Girls grown up were not quite so much like bits of china,
but he had no friend save one among womankind, his sister that was to
have been, Prudence Pomeroy. He had not addressed her with the name his
brother had given her since that last day in the garden; she was gravely
Prudence to him, in her plain attire, her smooth hair and little
unworldly ways, almost a veritable Puritan maiden.

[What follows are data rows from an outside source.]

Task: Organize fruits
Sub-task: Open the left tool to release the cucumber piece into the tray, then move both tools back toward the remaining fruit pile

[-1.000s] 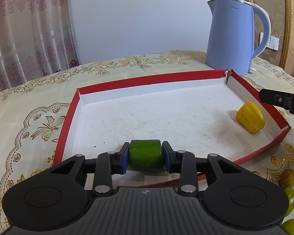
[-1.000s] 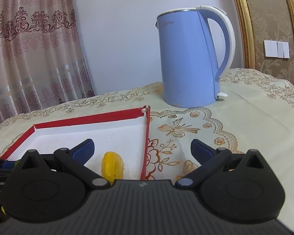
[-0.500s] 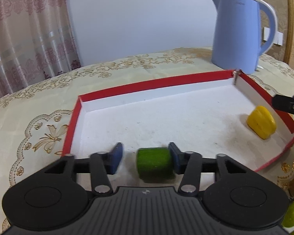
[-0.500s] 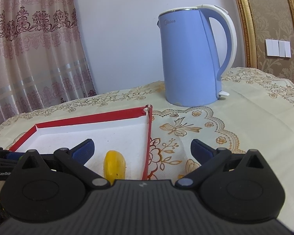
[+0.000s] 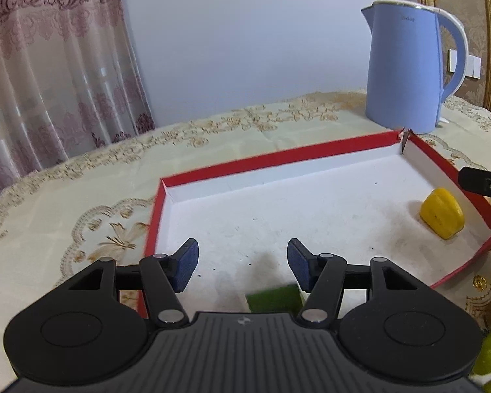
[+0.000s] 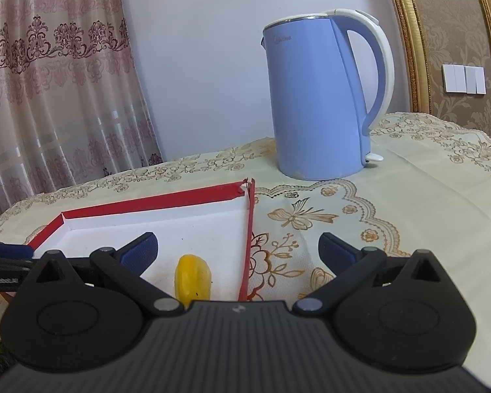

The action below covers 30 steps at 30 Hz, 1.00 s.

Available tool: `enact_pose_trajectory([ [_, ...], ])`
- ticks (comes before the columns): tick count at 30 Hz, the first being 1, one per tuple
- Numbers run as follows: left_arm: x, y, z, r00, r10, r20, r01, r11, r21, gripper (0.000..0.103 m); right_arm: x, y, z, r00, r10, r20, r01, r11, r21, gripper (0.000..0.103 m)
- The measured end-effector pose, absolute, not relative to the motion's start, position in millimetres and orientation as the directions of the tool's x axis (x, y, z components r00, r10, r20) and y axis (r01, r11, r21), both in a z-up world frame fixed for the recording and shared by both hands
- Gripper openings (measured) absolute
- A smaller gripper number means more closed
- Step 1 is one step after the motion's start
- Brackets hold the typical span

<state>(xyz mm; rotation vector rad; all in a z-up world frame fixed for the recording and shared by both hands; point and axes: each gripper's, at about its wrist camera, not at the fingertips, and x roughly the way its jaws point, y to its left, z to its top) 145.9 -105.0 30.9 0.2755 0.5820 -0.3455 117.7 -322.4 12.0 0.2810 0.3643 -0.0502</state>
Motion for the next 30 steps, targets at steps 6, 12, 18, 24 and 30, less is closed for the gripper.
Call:
enact_pose_trajectory([
  [6, 110, -90, 53, 0.810, -0.242, -0.534, 0.388, 0.904, 0.180, 0.059, 110, -327, 16, 0.952, -0.001, -0.307, 0.095, 0.952, 0.292, 0.103],
  [12, 54, -64, 68, 0.831, -0.274, -0.484, 0.397, 0.901, 0.173, 0.077, 81, -340, 28, 0.970, 0.024, -0.241, 0.074, 0.918, 0.389, 0.103],
  [18, 13, -48, 53, 0.810, -0.313, -0.496, 0.422, 0.898, 0.123, 0.078, 11, -333, 34, 0.964, 0.071, -0.256, 0.024, 0.937, 0.349, 0.103],
  [24, -16, -46, 34, 0.790, -0.324, -0.520, 0.437, 0.893, 0.108, 0.083, -44, -294, 30, 0.942, 0.094, -0.322, -0.032, 0.981, 0.191, 0.103],
  [30, -29, -42, 29, 0.798, -0.308, -0.518, 0.433, 0.891, 0.135, 0.087, -54, -240, 20, 0.907, 0.101, -0.409, -0.106, 0.994, 0.011, 0.103],
])
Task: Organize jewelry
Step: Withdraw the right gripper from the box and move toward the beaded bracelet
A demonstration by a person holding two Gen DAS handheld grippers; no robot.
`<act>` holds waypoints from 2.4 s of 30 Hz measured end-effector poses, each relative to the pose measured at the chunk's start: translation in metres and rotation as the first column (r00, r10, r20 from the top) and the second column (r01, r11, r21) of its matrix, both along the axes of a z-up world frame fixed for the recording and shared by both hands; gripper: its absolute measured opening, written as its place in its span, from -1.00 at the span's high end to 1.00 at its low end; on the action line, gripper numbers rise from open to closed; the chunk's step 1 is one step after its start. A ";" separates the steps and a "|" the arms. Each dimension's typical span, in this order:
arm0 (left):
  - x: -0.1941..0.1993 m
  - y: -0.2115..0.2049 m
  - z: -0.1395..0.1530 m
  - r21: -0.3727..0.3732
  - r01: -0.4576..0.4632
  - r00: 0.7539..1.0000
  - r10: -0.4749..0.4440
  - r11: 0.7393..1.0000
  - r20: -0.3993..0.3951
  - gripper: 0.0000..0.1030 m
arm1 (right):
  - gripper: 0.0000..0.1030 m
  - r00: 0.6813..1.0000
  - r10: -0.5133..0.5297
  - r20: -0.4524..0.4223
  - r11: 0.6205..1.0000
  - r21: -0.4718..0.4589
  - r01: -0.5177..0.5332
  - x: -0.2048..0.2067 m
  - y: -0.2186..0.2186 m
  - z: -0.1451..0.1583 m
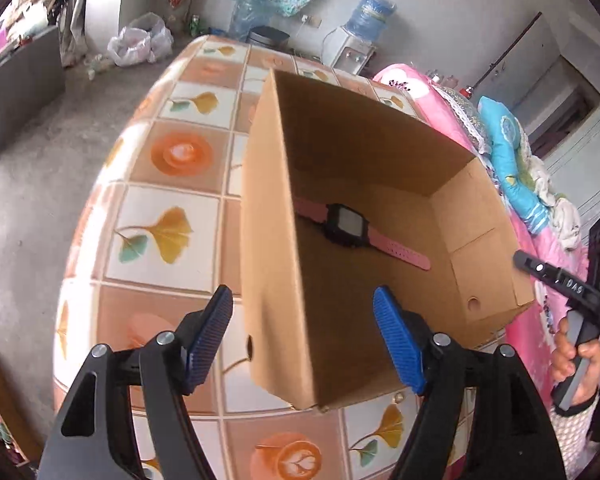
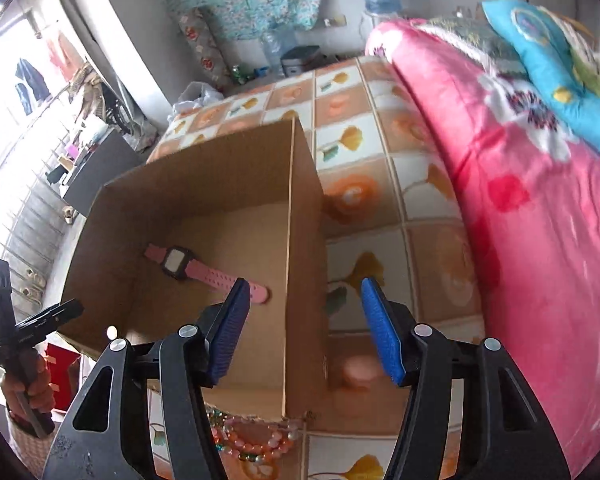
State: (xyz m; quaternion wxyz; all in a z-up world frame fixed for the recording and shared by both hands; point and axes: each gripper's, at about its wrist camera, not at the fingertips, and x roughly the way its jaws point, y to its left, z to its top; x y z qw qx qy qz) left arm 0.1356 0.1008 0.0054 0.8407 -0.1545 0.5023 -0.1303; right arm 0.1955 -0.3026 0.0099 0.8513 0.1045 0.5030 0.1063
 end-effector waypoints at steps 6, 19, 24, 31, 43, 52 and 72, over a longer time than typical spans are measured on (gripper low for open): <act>-0.009 -0.022 -0.007 0.044 0.005 1.000 -0.006 0.999 0.014 -0.39 | 0.50 1.000 0.005 -0.028 1.000 0.027 -0.004 -0.012 0.007 -0.014; -0.064 -0.027 -0.006 0.090 0.049 0.998 -0.052 0.995 0.033 -0.39 | 0.55 0.999 -0.020 -0.046 0.998 0.063 0.023 -0.077 0.004 -0.014; -0.048 -0.022 -0.002 0.076 0.032 0.999 -0.035 0.997 0.038 -0.39 | 0.55 0.999 -0.013 -0.030 0.998 0.056 0.015 -0.056 0.011 -0.009; -0.029 -0.020 -0.006 0.119 0.023 0.999 -0.028 0.993 0.044 -0.39 | 0.52 1.000 0.008 -0.024 1.000 0.011 -0.008 -0.039 0.025 -0.017; -0.069 0.002 0.017 0.096 -0.042 0.968 0.017 0.994 0.249 -0.46 | 0.15 0.976 -0.060 0.210 0.998 0.022 0.056 -0.085 -0.004 0.019; -0.149 -0.012 0.024 0.119 0.123 0.927 -0.157 0.985 0.341 -0.71 | -0.04 0.971 -0.014 0.237 1.000 -0.008 0.016 -0.151 0.003 0.004; -0.147 -0.111 -0.079 0.402 0.272 0.932 -0.344 0.874 0.117 -0.92 | 0.78 0.998 -0.053 0.021 0.992 -0.113 0.055 -0.135 0.026 -0.087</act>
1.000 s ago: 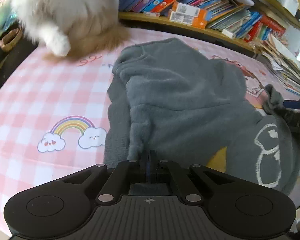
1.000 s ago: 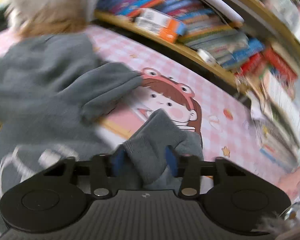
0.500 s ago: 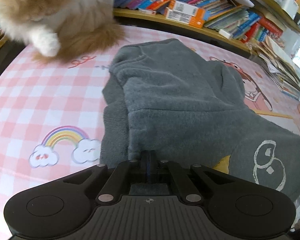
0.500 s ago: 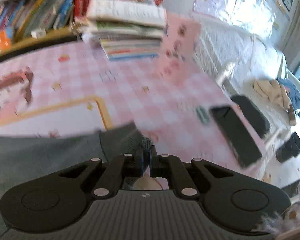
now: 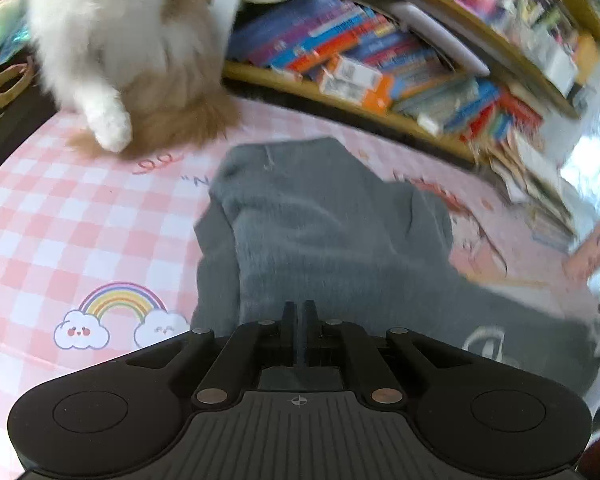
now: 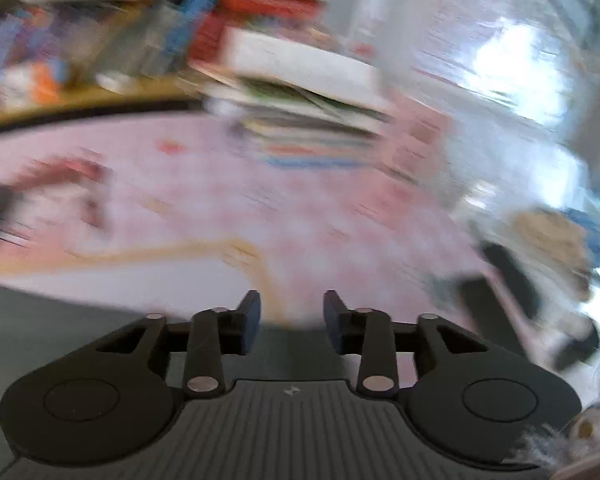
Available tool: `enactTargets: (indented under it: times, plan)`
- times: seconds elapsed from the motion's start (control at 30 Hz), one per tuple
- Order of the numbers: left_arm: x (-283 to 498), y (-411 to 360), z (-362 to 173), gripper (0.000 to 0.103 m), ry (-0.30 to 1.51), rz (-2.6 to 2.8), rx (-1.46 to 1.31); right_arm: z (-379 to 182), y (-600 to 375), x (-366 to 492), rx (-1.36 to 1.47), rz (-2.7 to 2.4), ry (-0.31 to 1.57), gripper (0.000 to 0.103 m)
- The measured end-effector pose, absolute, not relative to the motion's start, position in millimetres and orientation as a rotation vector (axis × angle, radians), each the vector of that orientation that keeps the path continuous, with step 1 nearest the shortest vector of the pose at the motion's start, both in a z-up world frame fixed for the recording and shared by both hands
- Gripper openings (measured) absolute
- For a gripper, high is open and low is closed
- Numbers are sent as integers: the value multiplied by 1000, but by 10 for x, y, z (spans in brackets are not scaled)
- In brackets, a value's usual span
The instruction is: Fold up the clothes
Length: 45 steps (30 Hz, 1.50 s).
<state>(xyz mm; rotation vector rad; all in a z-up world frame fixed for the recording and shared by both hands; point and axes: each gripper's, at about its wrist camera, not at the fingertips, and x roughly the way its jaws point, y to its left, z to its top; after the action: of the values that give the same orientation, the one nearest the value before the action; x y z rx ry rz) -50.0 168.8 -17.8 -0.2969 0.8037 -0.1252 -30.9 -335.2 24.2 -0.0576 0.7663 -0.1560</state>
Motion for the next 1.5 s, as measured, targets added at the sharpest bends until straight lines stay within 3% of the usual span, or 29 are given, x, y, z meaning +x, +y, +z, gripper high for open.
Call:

As to her marrying--again (he always thought "again"), he had no more
thought of it than she had. He had given to her every letter he had
received from his brother, but they always avoided speaking his name;
indeed Prudence, in her young reverence for his age and wisdom, had
seldom named his Christian name to others or to himself, he was "Mr.
Holmes" to her.
John Holmes was her junior by three years, yet he had constituted himself
friend, brother, guardian, and sometimes, he told her, she treated him as
though he were her father, beside.
"It's good to have all in one," she once replied, "for I can have you all
with me at one time."
After being a year at Middlefield he had written to her about the
secluded homestead and fine salt bathing at the "Point," urging her to
spend her summer there. Marjorie had seen her face at church one day in
early spring as she had stopped over the Sabbath at the small hotel in
the town on her way on a journey farther north.
This afternoon, while Prudence had been under the apple-tree and in the
front entry, he had bent over the desk in his chamber, writing.